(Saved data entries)
____________________

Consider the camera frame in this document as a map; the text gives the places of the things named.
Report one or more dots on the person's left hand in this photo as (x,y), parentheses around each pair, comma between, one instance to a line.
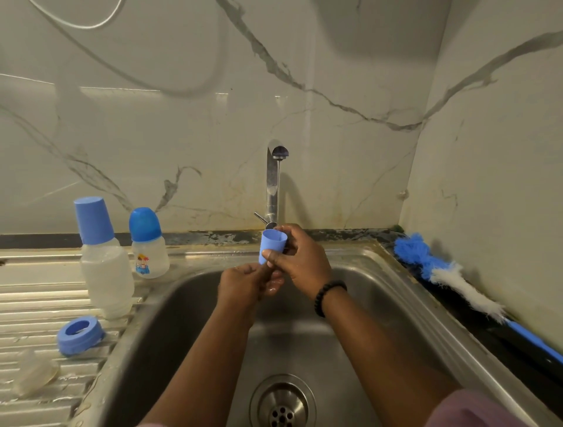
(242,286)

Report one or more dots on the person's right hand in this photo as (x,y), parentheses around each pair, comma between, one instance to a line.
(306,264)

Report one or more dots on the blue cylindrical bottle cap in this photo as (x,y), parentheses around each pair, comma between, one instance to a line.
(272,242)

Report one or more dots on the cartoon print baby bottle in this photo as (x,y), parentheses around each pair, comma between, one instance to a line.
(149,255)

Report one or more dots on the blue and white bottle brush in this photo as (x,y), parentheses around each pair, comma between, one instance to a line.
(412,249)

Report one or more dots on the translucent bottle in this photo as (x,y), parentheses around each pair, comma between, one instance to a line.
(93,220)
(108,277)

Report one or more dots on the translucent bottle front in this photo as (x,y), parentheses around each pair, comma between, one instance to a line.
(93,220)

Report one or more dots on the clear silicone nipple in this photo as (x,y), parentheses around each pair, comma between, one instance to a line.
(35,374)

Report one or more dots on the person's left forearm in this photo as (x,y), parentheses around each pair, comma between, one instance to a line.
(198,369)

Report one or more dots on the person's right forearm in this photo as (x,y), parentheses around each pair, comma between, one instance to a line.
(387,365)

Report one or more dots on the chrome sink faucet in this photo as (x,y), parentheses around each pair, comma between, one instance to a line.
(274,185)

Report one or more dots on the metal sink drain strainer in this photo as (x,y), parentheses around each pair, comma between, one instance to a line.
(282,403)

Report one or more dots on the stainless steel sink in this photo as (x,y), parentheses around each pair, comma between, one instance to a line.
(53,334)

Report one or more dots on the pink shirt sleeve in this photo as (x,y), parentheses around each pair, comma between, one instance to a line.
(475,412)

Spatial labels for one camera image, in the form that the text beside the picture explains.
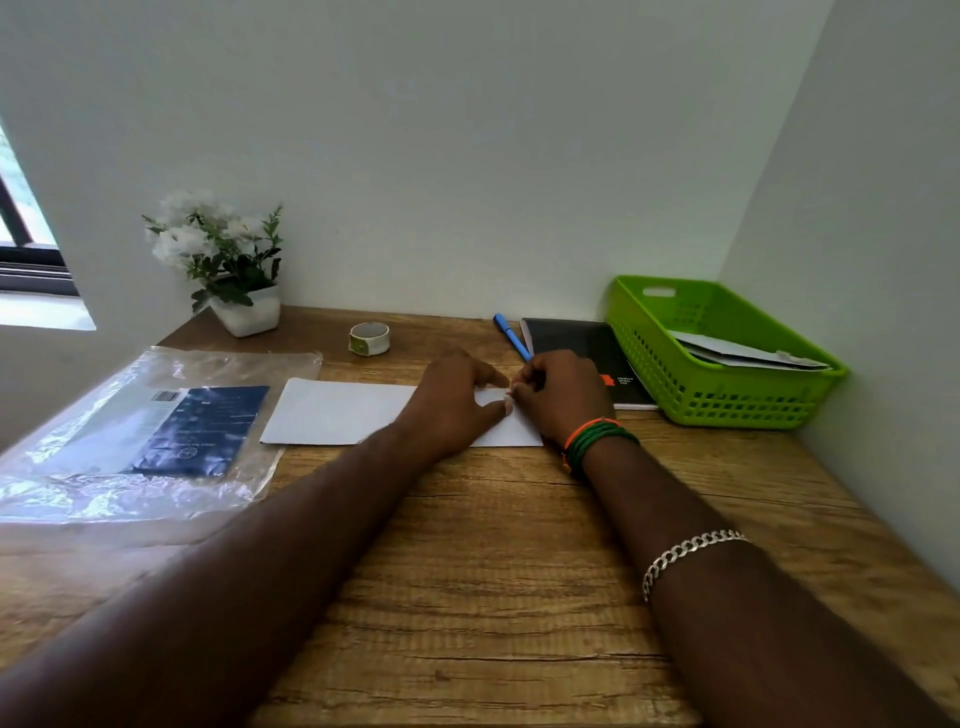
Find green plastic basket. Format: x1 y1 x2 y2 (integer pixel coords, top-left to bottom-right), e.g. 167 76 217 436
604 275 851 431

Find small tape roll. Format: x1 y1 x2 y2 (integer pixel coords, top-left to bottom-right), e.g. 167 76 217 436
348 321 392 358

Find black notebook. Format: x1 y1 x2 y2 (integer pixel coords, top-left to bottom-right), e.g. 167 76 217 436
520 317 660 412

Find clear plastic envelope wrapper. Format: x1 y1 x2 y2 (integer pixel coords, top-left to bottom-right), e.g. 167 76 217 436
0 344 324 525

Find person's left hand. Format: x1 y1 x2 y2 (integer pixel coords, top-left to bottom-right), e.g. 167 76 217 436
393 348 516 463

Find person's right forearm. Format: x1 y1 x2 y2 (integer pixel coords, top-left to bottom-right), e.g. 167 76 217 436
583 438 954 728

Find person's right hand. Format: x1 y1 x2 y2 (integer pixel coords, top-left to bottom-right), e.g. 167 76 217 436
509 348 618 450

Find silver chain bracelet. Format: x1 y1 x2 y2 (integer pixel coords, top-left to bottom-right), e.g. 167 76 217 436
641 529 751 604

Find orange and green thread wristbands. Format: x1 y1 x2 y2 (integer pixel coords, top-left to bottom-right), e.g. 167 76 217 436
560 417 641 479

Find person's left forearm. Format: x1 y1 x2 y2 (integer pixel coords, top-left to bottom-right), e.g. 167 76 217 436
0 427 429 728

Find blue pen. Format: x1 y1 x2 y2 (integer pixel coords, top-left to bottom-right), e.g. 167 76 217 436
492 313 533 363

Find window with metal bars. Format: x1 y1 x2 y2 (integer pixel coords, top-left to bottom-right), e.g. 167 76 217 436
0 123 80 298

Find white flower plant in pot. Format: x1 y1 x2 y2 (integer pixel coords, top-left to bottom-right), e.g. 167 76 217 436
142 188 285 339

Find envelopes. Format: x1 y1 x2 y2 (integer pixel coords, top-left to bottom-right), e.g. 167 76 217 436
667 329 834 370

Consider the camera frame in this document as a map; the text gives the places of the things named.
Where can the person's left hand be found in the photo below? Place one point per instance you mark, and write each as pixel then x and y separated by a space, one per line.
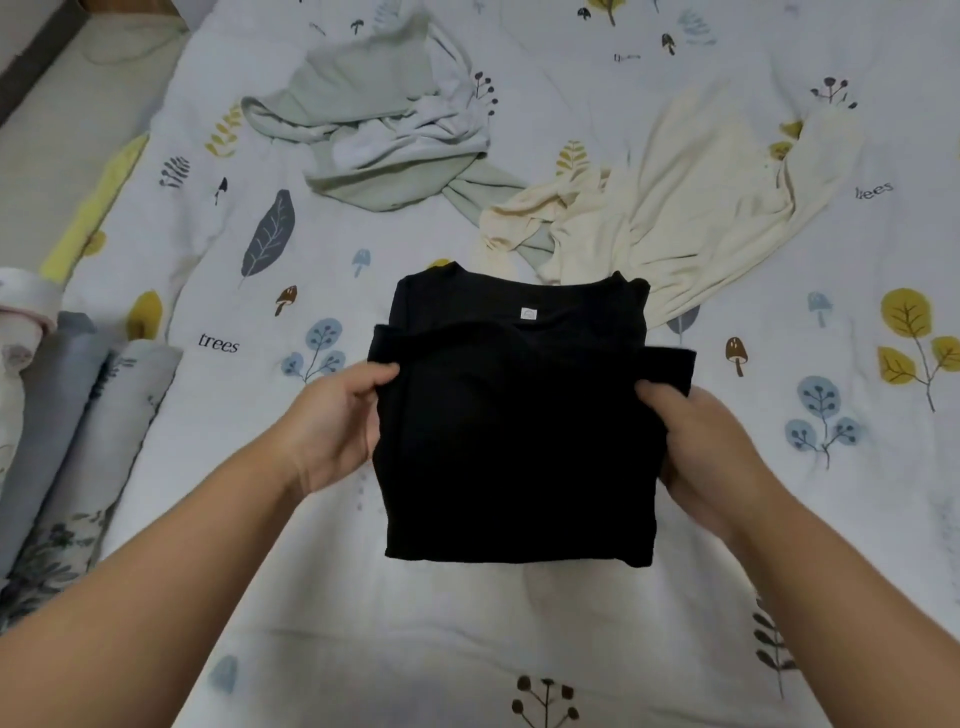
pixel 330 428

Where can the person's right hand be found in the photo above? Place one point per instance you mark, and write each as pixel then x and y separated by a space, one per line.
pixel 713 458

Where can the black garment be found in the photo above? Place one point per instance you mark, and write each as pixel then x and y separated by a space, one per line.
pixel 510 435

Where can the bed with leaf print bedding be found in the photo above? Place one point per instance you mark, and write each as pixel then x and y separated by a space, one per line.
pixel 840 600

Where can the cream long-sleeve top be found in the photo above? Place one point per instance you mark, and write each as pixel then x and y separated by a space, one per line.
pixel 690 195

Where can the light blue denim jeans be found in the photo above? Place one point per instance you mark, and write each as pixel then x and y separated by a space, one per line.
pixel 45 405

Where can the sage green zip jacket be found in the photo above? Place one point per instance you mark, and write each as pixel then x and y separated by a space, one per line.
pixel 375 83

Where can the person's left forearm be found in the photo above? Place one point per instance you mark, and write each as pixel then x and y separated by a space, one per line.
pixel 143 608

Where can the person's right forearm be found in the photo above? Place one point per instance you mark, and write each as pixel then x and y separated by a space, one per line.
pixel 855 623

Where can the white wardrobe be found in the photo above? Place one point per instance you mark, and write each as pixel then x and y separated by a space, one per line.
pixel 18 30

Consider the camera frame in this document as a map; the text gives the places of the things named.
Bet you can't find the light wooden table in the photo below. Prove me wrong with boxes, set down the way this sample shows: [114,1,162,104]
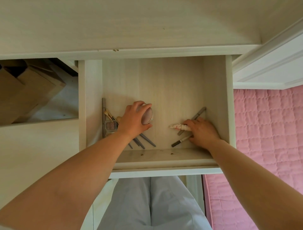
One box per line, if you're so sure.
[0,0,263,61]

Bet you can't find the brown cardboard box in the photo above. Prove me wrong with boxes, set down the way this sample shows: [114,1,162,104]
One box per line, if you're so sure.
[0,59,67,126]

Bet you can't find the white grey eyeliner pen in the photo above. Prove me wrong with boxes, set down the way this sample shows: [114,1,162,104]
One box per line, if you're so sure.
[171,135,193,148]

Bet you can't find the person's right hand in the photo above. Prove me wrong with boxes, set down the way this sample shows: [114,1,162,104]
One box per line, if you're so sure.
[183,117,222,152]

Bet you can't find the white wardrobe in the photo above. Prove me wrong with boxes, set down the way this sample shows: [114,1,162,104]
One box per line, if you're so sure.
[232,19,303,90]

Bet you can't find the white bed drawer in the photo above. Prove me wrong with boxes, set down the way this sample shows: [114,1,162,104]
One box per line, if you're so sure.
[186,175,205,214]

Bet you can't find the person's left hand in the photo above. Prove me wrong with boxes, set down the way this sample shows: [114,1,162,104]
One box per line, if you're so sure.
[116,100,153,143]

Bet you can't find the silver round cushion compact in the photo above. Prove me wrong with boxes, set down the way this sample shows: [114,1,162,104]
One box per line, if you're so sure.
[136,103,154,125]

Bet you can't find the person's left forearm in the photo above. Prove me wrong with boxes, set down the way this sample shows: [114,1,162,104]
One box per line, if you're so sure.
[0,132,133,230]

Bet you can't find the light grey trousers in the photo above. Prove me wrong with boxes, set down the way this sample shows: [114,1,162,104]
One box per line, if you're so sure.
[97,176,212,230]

____________________

Your answer is all of the records restated word for word, pictures excluded.

## Answer for this exercise
Consider the camera frame in this document as a map; the text gives the places of the things named.
Report one or more dots on the person's left hand in this photo as (x,y), parentheses around each pair, comma between, one instance to a line.
(242,286)

Report one or more dots on the person's right hand in this photo as (x,y), parentheses around each pair, comma between, one instance to a line.
(306,264)

Report one or more dots on the blue cylindrical bottle cap in this photo as (x,y), parentheses around each pair, comma between, one instance to a line.
(272,242)

Report one or more dots on the cartoon print baby bottle in this photo as (x,y), parentheses around each pair, comma between, one instance to a line.
(149,255)

Report one or more dots on the blue and white bottle brush in this photo as (x,y), parentheses around each pair, comma between, one instance to a line.
(412,249)

Report one or more dots on the translucent bottle in this photo as (x,y), parentheses around each pair, comma between, one instance to a line.
(93,220)
(108,277)

Report one or more dots on the translucent bottle front in this photo as (x,y), parentheses around each pair, comma between, one instance to a line.
(93,220)

Report one or more dots on the clear silicone nipple in this photo as (x,y), parentheses around each pair, comma between, one instance to a line.
(35,374)

Report one or more dots on the person's left forearm in this photo as (x,y), parentheses around each pair, comma between, one instance to a line.
(198,369)

Report one or more dots on the person's right forearm in this photo as (x,y), parentheses around each pair, comma between, one instance to a line.
(387,365)

Report one or more dots on the chrome sink faucet in this photo as (x,y), parentheses around each pair, comma between, one instance to a line.
(274,185)

Report one or more dots on the metal sink drain strainer in this photo as (x,y), parentheses around each pair, comma between, one instance to a line.
(282,403)

Report one or more dots on the stainless steel sink in this photo as (x,y), parentheses around each pair, comma between, one instance to a line.
(53,334)

Report one or more dots on the pink shirt sleeve in this photo as (x,y), parentheses around each pair, comma between, one instance to a line.
(475,412)

Spatial labels for one camera image, in the form that the text beside the picture explains.
Find green plastic basket. Format: x1 y1 x2 y2 (integer pixel coords, top-left to bottom-right), e.g. 167 76 217 436
604 275 851 431

Find small tape roll. Format: x1 y1 x2 y2 (integer pixel coords, top-left to bottom-right), e.g. 167 76 217 436
348 321 392 358

Find black notebook. Format: x1 y1 x2 y2 (integer pixel coords, top-left to bottom-right), e.g. 167 76 217 436
520 317 660 412

Find clear plastic envelope wrapper. Format: x1 y1 x2 y2 (integer pixel coords, top-left to bottom-right), e.g. 167 76 217 436
0 344 324 525

Find person's left hand. Format: x1 y1 x2 y2 (integer pixel coords, top-left to bottom-right), e.g. 167 76 217 436
393 348 516 463

Find person's right forearm. Format: x1 y1 x2 y2 (integer pixel coords, top-left to bottom-right), e.g. 167 76 217 436
583 438 954 728

Find person's right hand. Format: x1 y1 x2 y2 (integer pixel coords, top-left to bottom-right), e.g. 167 76 217 436
509 348 618 450

Find silver chain bracelet. Format: x1 y1 x2 y2 (integer pixel coords, top-left to bottom-right), e.g. 167 76 217 436
641 529 751 604

Find orange and green thread wristbands. Format: x1 y1 x2 y2 (integer pixel coords, top-left to bottom-right), e.g. 167 76 217 436
560 417 641 479

Find person's left forearm. Format: x1 y1 x2 y2 (integer pixel coords, top-left to bottom-right), e.g. 167 76 217 436
0 427 429 728

Find blue pen. Format: x1 y1 x2 y2 (integer pixel coords, top-left to bottom-right), e.g. 167 76 217 436
492 313 533 363

Find window with metal bars. Format: x1 y1 x2 y2 (integer pixel coords, top-left to bottom-right), e.g. 167 76 217 436
0 123 80 298

Find white flower plant in pot. Format: x1 y1 x2 y2 (integer pixel coords, top-left to bottom-right), e.g. 167 76 217 436
142 188 285 339

Find envelopes. Format: x1 y1 x2 y2 (integer pixel coords, top-left to bottom-right), e.g. 167 76 217 436
667 329 834 370

Consider the camera frame in this document as a map; the text gives the places of the things named.
Where can the person's left hand be found in the photo below? Place one point per instance you mark, and write each as pixel then x and y separated by a space, one per line.
pixel 330 428

Where can the person's right hand be found in the photo above? Place one point per instance you mark, and write each as pixel then x and y separated by a space, one per line.
pixel 713 458

Where can the black garment be found in the photo above? Place one point per instance you mark, and write each as pixel then x and y separated by a space, one per line.
pixel 510 435

Where can the bed with leaf print bedding be found in the photo above? Place one point per instance you mark, and write each as pixel then x and y separated by a space, one per line.
pixel 840 600

Where can the cream long-sleeve top be found in the photo above? Place one point per instance you mark, and write each as pixel then x and y separated by a space, one per line.
pixel 690 195

Where can the light blue denim jeans be found in the photo above? Place one point per instance you mark, and write each as pixel then x and y separated by a space, one per line.
pixel 45 405

Where can the sage green zip jacket be found in the photo above? Place one point per instance you mark, and write each as pixel then x and y separated by a space, one per line.
pixel 375 83

Where can the person's left forearm be found in the photo above? Place one point per instance you mark, and write each as pixel then x and y separated by a space, one per line.
pixel 143 608

Where can the person's right forearm be found in the photo above? Place one point per instance you mark, and write each as pixel then x and y separated by a space, one per line.
pixel 855 623

Where can the white wardrobe be found in the photo above? Place one point per instance you mark, and write each as pixel then x and y separated by a space, one per line.
pixel 18 30

Consider the camera frame in this document as a map; the text gives the places of the things named.
Bet you can't find the light wooden table in the photo below. Prove me wrong with boxes, set down the way this sample shows: [114,1,162,104]
One box per line, if you're so sure.
[0,0,263,61]

Bet you can't find the brown cardboard box in the photo above. Prove me wrong with boxes, set down the way this sample shows: [114,1,162,104]
One box per line, if you're so sure.
[0,59,67,126]

Bet you can't find the white grey eyeliner pen in the photo above. Prove me wrong with boxes, set down the way this sample shows: [114,1,162,104]
One box per line, if you're so sure.
[171,135,193,148]

Bet you can't find the person's right hand in the photo above. Prove me wrong with boxes, set down the way this sample shows: [114,1,162,104]
One box per line, if you're so sure.
[183,117,222,152]

Bet you can't find the white wardrobe in the photo above. Prove me wrong with boxes, set down the way this sample shows: [114,1,162,104]
One box per line, if you're so sure.
[232,19,303,90]

Bet you can't find the white bed drawer in the photo above. Prove me wrong with boxes, set down the way this sample shows: [114,1,162,104]
One box per line, if you're so sure.
[186,175,205,214]

Bet you can't find the person's left hand in the photo above. Prove me wrong with boxes, set down the way this sample shows: [114,1,162,104]
One box per line, if you're so sure.
[116,100,153,143]

Bet you can't find the silver round cushion compact in the photo above. Prove me wrong with boxes, set down the way this sample shows: [114,1,162,104]
One box per line, if you're so sure.
[136,103,154,125]

Bet you can't find the person's left forearm in the photo above. Prove me wrong with boxes, set down the way this sample shows: [114,1,162,104]
One box per line, if you're so sure.
[0,132,133,230]

Bet you can't find the light grey trousers in the photo above. Prove me wrong with boxes, set down the way this sample shows: [114,1,162,104]
One box per line, if you're so sure.
[97,176,212,230]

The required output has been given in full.